Here is the Array (in json) that I get from server:

[
  {
    "Address": 25,
    "AlertType": 1,
    "Area": "North",
    "MeasureDate": "2019-02-01T00:01:01.001Z",
    "MeasureValue": -1
  },
  {
    "Address": 26,
    "AlertType": 1,
    "Area": "West",
    "MeasureDate": "2016-04-12T15:13:11.733Z",
    "MeasureValue": -1
  },
  {
    "Address": 25,
    "AlertType": 1,
    "Area": "North",
    "MeasureDate": "2017-02-01T00:01:01.001Z",
    "MeasureValue": -1
  }
          .
          .
          .
]

I need to get the latest date from the array.

What is the elegant way to get the latest date from array of objects?

Answer 1

A clean way to do it would be to convert each date to a Date() and take the max

ES6:

new Date(Math.max(...a.map(e => new Date(e.MeasureDate))));

JS:

new Date(Math.max.apply(null, a.map(function(e) {
  return new Date(e.MeasureDate);
})));

where a is the array of objects.

What this does is map each of the objects in the array to a date created with the value of MeasureDate.
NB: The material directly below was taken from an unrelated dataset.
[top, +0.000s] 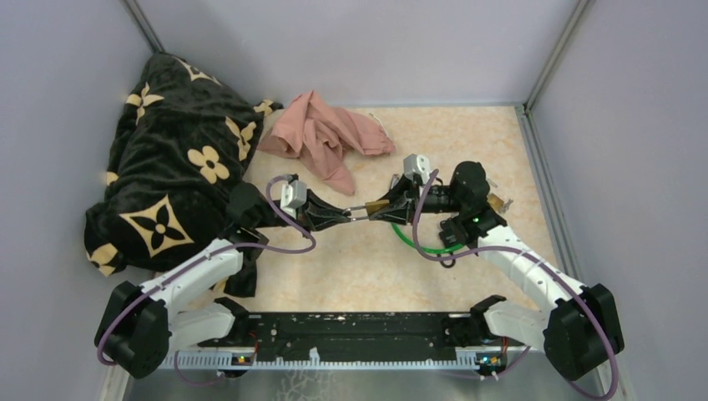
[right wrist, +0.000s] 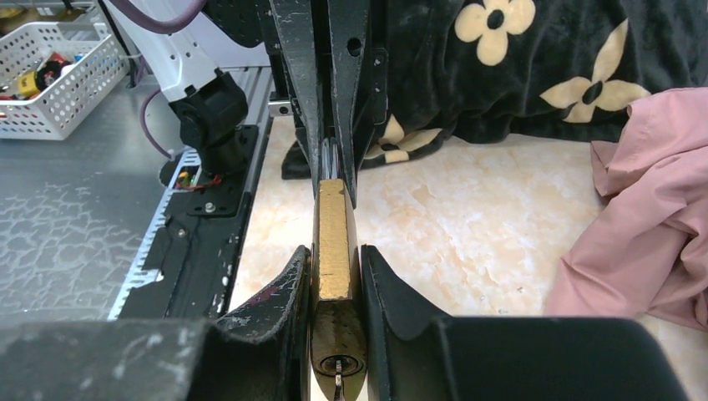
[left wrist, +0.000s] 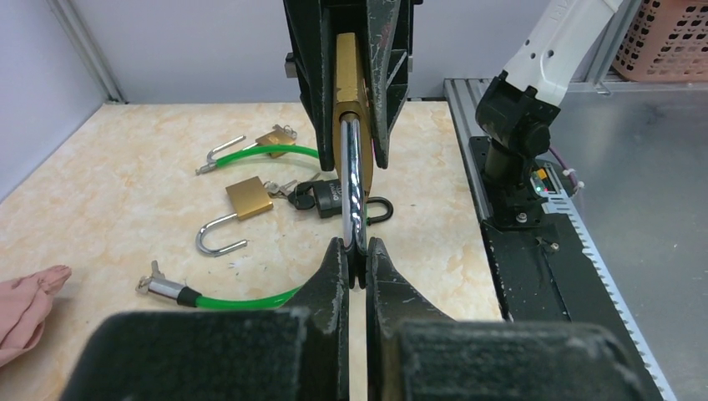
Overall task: Lock with the key
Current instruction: Lock the lock.
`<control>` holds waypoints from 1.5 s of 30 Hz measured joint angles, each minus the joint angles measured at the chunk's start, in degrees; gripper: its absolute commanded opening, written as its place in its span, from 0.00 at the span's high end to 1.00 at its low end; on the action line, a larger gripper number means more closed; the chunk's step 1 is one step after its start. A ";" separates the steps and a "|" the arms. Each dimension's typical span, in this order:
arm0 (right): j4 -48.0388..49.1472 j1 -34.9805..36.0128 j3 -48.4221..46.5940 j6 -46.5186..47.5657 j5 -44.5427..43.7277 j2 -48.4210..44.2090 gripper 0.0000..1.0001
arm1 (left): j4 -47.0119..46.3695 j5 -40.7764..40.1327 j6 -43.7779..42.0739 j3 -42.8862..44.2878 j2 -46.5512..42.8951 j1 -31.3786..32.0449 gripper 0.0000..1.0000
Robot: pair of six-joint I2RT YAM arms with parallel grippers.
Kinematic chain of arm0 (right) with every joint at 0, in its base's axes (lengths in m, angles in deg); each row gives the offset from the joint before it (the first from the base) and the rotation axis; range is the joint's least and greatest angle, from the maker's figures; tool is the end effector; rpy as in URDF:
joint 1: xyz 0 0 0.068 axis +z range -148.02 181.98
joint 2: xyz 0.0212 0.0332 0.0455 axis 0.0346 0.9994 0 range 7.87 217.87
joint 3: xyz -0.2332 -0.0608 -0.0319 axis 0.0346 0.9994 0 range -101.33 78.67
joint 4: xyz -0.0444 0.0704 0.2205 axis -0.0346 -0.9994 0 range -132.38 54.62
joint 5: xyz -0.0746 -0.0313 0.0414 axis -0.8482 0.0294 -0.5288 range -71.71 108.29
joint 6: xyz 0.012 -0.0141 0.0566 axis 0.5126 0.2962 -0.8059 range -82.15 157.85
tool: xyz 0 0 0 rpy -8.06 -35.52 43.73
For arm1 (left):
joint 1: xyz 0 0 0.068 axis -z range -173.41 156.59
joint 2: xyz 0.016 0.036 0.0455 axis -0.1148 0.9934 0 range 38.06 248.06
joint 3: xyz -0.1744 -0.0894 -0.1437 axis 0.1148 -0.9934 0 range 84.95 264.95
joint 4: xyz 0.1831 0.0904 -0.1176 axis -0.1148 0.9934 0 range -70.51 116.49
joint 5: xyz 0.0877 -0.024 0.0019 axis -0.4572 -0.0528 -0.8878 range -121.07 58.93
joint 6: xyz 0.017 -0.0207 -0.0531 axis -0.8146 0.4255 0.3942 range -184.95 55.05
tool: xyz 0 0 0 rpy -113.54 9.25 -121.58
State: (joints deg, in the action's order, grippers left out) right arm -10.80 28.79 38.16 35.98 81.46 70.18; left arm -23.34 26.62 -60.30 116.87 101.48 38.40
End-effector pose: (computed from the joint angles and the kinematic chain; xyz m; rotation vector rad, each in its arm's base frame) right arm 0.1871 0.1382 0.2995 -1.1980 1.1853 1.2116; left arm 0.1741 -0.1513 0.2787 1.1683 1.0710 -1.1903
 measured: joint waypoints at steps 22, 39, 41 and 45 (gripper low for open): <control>1.09 -1.86 0.07 -0.57 4.00 -2.01 1.00 | 3.30 0.59 -3.65 1.40 0.00 3.23 1.00; 14.53 -2.51 1.62 -11.56 1.66 -1.11 1.00 | -6.10 -5.66 11.26 1.31 0.44 3.17 1.00; 15.47 -2.49 1.88 -12.15 1.01 -1.11 1.00 | -6.32 -6.27 11.21 1.27 0.44 3.17 1.00; 16.52 -2.10 1.99 -12.72 0.28 -1.09 1.00 | -6.69 -6.34 11.21 1.25 0.66 3.19 1.00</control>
This mapped array is then applied to the Math.max function to get the latest date and the result is converted to a date.

By mapping the string dates to JS Date objects, you end up using a solution like Min/Max of dates in an array?

--

A less clean solution would be to simply map the objects to the value of MeasureDate and sort the array of strings. This only works because of the particular date format you are using.

a.map(function(e) { return e.MeasureDate; }).sort().reverse()[0]
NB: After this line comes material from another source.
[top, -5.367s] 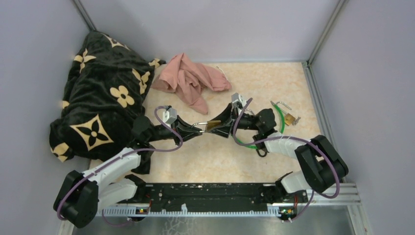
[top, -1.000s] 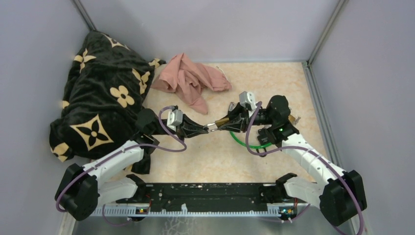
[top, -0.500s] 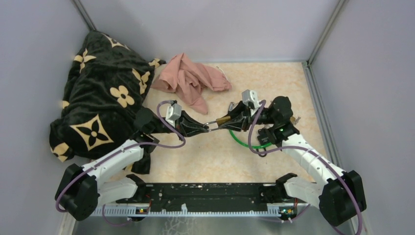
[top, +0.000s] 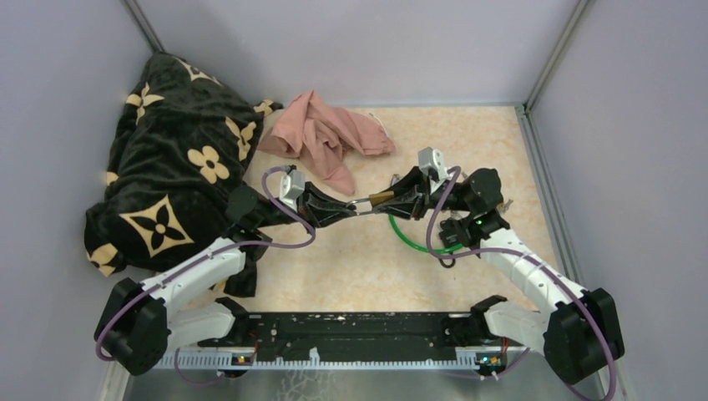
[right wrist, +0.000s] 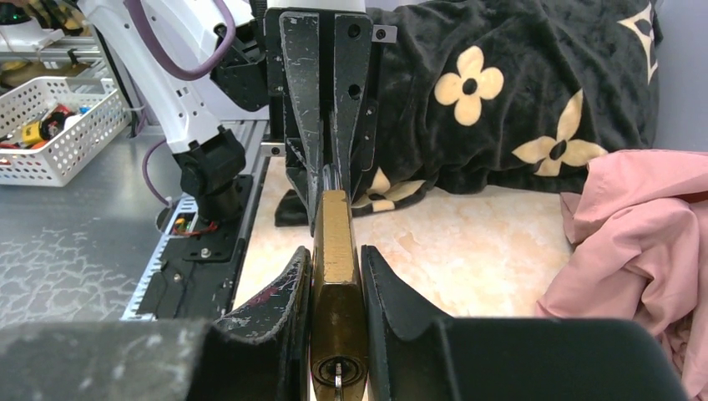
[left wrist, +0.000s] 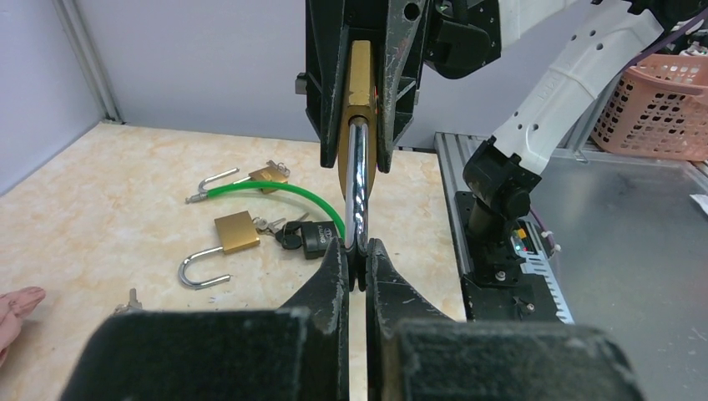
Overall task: Lock with the key
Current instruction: Lock the lock.
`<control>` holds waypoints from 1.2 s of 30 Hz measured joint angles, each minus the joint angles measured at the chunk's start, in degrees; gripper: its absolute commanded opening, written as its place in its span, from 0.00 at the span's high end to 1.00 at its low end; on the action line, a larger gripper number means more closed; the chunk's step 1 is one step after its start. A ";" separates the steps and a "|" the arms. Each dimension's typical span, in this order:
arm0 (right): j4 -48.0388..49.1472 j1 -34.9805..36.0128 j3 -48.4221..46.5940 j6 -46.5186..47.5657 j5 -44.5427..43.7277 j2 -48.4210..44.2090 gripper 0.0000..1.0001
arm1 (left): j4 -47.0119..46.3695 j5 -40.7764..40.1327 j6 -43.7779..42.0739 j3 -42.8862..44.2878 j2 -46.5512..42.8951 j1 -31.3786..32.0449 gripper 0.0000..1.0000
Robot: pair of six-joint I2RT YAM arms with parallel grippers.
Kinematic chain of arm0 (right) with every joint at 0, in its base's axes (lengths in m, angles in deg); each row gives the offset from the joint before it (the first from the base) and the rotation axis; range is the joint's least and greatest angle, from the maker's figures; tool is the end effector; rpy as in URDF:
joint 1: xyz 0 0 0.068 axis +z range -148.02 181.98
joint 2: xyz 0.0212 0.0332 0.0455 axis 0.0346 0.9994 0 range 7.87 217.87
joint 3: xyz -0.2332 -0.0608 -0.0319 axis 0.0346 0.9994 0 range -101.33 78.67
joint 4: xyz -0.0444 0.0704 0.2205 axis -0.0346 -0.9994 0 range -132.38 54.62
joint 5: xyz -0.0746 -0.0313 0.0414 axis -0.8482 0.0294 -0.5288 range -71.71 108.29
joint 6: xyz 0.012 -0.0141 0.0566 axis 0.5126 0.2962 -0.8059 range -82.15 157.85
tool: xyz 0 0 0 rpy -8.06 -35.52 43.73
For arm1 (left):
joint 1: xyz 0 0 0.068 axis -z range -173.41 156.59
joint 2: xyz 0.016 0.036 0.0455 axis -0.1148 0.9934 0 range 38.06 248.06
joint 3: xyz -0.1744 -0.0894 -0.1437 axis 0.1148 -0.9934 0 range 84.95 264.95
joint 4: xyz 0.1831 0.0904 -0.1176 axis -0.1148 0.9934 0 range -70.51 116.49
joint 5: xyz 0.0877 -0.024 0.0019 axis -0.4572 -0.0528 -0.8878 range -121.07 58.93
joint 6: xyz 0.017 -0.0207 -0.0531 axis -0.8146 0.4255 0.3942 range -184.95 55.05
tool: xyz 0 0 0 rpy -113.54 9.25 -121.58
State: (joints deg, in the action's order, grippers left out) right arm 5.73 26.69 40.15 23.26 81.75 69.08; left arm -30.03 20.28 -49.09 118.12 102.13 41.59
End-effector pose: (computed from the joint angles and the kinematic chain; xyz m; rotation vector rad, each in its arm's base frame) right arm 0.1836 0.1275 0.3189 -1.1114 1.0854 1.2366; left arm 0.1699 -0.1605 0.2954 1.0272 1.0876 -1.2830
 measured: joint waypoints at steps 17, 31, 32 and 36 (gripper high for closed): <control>6.56 0.55 0.68 -1.90 -2.03 1.62 1.00 | -1.99 -1.05 -4.98 0.13 1.68 0.02 1.00; 15.15 1.44 0.68 -4.31 -5.38 3.45 1.00 | -6.03 -9.27 -5.11 0.07 2.75 3.65 1.00; 15.39 1.44 0.68 -4.35 -5.55 3.45 1.00 | -6.12 -9.73 -5.20 0.07 2.75 3.76 1.00; 18.10 1.53 1.49 -4.98 -6.62 3.63 1.00 | -7.06 -10.86 -5.29 0.07 2.75 4.07 1.00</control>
If performance is a concern, you may want to reduce the array to get the maximum instead of using sort and reverse.

Answer 2

Further to @Travis Heeter's answer, this returns the object that contains the latest date:

array.reduce((a, b) => (a.MeasureDate > b.MeasureDate ? a : b));

A more robust solution perhaps might be convert the strings into Date objects every time. Could be noticeably slower if dealing with (very) large arrays:

array.reduce((a, b) => {
  return new Date(a.MeasureDate) > new Date(b.MeasureDate) ? a : b;
});

Answer 3

If you want to get the whole Object, not just the date...
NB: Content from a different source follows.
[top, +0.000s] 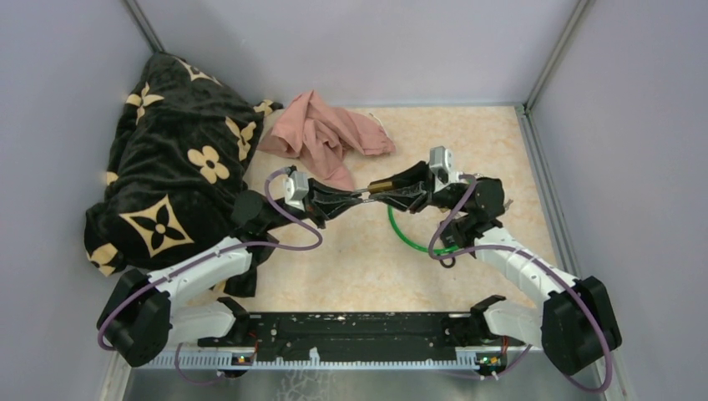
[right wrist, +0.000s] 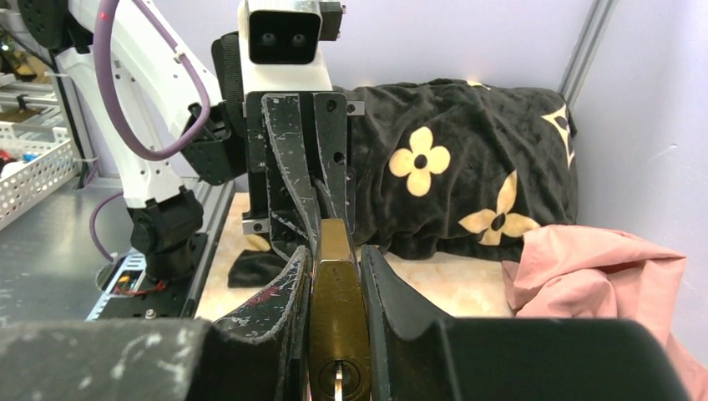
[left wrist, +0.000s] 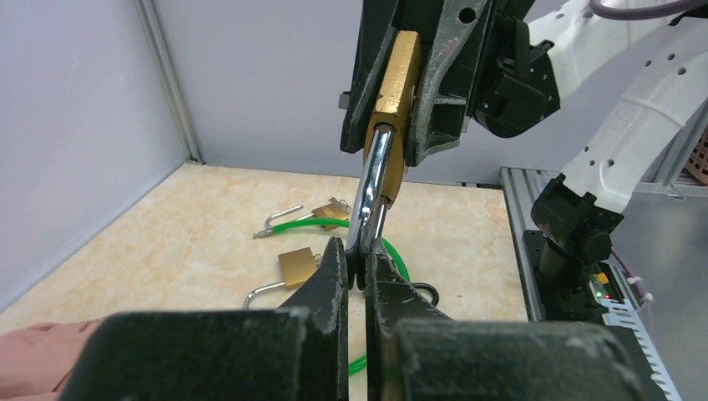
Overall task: Lock with the key
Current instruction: Lock the lock.
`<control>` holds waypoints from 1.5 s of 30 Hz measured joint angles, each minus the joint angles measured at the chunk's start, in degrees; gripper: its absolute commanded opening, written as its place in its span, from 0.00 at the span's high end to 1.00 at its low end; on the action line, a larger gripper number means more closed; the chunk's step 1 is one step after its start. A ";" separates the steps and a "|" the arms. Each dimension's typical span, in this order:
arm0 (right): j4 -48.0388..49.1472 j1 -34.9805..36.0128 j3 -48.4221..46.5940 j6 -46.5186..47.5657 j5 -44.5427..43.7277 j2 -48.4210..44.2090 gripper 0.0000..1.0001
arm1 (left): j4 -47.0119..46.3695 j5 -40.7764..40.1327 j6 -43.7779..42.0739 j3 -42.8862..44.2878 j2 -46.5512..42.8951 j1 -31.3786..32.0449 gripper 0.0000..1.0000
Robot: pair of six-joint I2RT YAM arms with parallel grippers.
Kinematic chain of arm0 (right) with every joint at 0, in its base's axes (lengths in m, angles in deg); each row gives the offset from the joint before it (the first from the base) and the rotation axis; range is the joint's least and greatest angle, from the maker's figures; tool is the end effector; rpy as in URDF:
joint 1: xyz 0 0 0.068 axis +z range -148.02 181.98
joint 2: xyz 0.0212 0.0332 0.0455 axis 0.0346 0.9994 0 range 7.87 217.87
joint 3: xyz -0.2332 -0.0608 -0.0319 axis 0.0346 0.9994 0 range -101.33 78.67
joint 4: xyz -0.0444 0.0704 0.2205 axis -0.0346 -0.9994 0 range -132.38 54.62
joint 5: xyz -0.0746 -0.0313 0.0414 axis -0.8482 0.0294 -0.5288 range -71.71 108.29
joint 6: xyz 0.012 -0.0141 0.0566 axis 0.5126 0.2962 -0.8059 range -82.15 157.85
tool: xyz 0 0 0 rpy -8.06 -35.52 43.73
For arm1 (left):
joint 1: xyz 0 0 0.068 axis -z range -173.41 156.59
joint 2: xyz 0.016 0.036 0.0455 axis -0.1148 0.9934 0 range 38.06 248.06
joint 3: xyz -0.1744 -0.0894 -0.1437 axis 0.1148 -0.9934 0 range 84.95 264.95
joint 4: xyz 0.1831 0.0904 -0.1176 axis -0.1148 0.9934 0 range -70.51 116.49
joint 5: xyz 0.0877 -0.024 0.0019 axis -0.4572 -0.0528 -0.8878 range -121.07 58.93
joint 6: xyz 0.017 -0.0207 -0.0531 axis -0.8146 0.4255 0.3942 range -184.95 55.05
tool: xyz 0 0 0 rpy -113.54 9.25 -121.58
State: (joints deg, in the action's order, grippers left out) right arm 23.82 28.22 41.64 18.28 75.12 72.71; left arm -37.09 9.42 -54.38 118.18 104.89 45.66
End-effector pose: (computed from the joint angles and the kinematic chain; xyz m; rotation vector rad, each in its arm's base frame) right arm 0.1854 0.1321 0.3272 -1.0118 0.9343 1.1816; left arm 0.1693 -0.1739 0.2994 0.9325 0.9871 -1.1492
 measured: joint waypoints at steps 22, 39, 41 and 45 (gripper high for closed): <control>17.09 1.03 5.53 -2.58 -9.88 9.18 1.00 | 3.69 -11.41 -1.42 0.02 1.29 0.04 1.00; 22.64 0.90 3.06 -3.56 -12.17 13.16 1.00 | -0.55 -20.37 -1.64 0.85 3.10 2.56 1.00; 24.15 0.90 3.04 -3.82 -12.48 13.49 1.00 | -1.44 -20.70 -1.86 0.96 3.26 2.73 1.00; 28.00 0.90 3.04 -4.72 -14.12 15.32 1.00 | -2.78 -22.91 -2.56 1.73 4.28 3.32 1.00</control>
If OP's array of Objects was assigned to a this is how you get the Object with the most recent date:

var mostRecentDate = new Date(Math.max.apply(null, a.map( e => {
   return new Date(e.MeasureDate);
})));
var mostRecentObject = a.filter( e => { 
    var d = new Date( e.MeasureDate ); 
    return d.getTime() == mostRecentDate.getTime();
})[0];

1. a.map gets the dates from the array of objects.
2. new Date is applied to each date, making Date Objects
3. Math.max.apply finds the most recent
4. We have found the most recent Date, now we need the object.
5. a.filter loops through the original a array.
6. We need some way to compare dates, so we use .getTime(), which returns the number of milliseconds since 01/01/1970. This will account for time - if it's defined - as well as date.
7. When the correct date is found, true is returned, and .filter gives us just that object.

Note: This solution is an extension of @archyqwerty's answer above. Their solution gave only the most recent date from an array of objects, this solution gives you the whole Object that the date was a member of.

Answer 4

Modification to Anton Harald's answer: The array I have uses ModDate instead of MeasureDate. I am choosing the most recent date. This works.

  getLatestDate(xs) {
   if (xs.length) {
   return xs.reduce((m,v,i) => (v.ModDate > m.ModDate) && i ? v : m).ModDate;
  }
}

m = accumulator, v = current , i = index

Environment: TypeScript, ES6

Answer 5

Answers rated by performance:

1. data.reduce((a, b) => a.MeasureDate > b.MeasureDate ? a : b).MeasureDate
2. data.map(e => e.MeasureDate).reduce((a, b) => a > b ? a : b)
3. new Date(Math.max.apply(null, data.map(e => new Date(e.MeasureDate)))).toISOString()

(assuming x is the array)

Answer 6

function getLatestDate(data) {
   // convert to timestamp and sort
   var sorted_ms = data.map(function(item) {
      return new Date(item.MeasureDate).getTime()
   }).sort(); 
   // take latest
   var latest_ms = sorted_ms[sorted_ms.length-1];
   // convert to js date object 
   return new Date(latest_ms);
}

var data = [{MeasureDate: "2014-10-04T16:10:00"},
            {MeasureDate: "2013-10-04T16:10:00"},
            {MeasureDate: "2012-10-04T16:10:00"}];

getLatestDate(data).toString(); // "Sat Oct 04 2014 18:10:00 GMT+0200 (CEST)"

This function returns the latest date as a JavaScript date Object. You can also turn it into an ISO-String (the format of your source data) with the Date-Object method toISOString().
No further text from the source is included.